Recent news we've been reading highlights areas of the United States that don’t initially come to mind when you think of wildfire. The unseasonably warm and dry weather conditions currently in the Mid-Atlantic and Northeastern states have led to a growing wildfire concern.
In Pennsylvania, because of the incidences of small wildfires, warnings have been issued to refrain from burning. The weather conditions there have been warmer and drier than usual this winter and early spring. According to Fire Chief Neal Potter in a Pennsylvania E-newspaper called the Bradford Era on Sunday, March 13th, “I believe that’s just because of the winter we’ve had with no snow,” he said. “It’s cleared off, but it’s not as wet as people think it is. It looks wet. If you’re going to be burning on your lawn, make sure you have a hose, or just don’t burn at all,” said Potter. “That’d be even better.”
Wildfire risks are also present in New York State. A map on the New York State Department of Environmental Conservation website lists many areas of New York under moderate fire danger.

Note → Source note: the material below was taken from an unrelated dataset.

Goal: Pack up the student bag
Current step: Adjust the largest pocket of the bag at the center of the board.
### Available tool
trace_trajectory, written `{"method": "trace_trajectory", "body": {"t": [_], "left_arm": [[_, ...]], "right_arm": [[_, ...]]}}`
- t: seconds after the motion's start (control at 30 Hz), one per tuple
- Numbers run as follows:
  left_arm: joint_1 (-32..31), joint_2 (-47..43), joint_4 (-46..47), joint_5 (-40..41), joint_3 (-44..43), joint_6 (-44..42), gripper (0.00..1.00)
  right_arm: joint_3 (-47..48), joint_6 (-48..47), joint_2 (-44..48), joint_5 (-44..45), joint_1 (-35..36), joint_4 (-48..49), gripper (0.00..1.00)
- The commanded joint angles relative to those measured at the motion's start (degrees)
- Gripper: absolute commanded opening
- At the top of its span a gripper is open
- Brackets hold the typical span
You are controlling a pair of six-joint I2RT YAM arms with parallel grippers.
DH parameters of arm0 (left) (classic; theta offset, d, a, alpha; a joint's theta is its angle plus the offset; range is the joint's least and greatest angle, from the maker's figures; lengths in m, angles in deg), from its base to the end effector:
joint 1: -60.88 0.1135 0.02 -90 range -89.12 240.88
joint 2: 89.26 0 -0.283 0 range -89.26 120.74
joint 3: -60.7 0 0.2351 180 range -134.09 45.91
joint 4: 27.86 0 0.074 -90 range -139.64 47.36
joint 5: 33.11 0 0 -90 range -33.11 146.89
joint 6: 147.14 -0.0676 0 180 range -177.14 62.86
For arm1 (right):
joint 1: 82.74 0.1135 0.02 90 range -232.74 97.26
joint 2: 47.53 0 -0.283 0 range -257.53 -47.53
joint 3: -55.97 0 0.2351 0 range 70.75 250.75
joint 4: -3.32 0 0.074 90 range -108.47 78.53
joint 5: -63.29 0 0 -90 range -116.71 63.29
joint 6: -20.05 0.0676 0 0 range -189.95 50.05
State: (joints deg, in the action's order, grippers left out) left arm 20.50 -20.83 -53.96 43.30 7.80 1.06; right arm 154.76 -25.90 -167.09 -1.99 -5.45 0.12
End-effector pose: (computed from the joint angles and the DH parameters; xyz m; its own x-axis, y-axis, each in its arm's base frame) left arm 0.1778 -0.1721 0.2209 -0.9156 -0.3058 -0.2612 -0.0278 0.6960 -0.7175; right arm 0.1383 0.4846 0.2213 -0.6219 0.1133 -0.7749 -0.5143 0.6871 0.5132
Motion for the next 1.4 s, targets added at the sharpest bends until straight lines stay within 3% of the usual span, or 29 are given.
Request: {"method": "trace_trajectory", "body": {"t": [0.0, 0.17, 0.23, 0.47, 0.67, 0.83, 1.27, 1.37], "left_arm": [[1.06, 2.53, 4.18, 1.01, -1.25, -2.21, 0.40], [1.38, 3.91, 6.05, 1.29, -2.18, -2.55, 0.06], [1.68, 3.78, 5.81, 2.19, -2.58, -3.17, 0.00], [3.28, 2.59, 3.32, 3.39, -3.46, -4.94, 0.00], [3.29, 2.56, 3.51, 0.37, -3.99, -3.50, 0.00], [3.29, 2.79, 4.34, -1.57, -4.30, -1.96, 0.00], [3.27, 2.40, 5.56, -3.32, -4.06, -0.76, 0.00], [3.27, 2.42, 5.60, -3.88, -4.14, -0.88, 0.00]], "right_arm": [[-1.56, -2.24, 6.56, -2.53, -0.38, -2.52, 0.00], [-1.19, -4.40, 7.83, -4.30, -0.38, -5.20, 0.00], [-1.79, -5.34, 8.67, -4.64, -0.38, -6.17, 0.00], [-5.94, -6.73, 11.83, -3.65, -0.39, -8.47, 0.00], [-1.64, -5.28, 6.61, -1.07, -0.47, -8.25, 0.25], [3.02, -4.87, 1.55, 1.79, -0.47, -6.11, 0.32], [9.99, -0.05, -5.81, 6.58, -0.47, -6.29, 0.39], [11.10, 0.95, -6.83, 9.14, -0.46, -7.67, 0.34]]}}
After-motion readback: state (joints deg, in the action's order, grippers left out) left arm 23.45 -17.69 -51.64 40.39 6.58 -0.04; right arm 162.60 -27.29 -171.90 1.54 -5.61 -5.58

According to an article, Wildfire risks in the Hudson Valley: Burn Ban reminder, “While many people may associate wildfires with the western United States, the early start of spring weather, dry conditions and lack of snowpack are increasing the risk for wildfires in New York,” said Acting Commissioner of New York's Department of Envirnomental Conservation, Basil Seggos. “New York prohibits residential burning during the high-risk fire season to reduce wildfires and protect people, property and natural resources.”
In Ohio, the state is also predicting an earlier fire season in the state due to weather conditions. According to an article by fire fighter Jeremy Keller, Get Ready for Spring Wildfires, Ohio has an average of 1,073 wildfires reported each spring. The Ohio Department of Natural Resources reports that between 4,000 and 6,000 acres of grassland and forest burns in Ohio’s forest fire protection district. Typically their wildfire season begins in April.
These recent articles are a reminder about the importance of knowing about your state's burning laws and to be aware of seasonal burn bans. They also share the importance of working together to create resilient Firewise Communities wherever you live.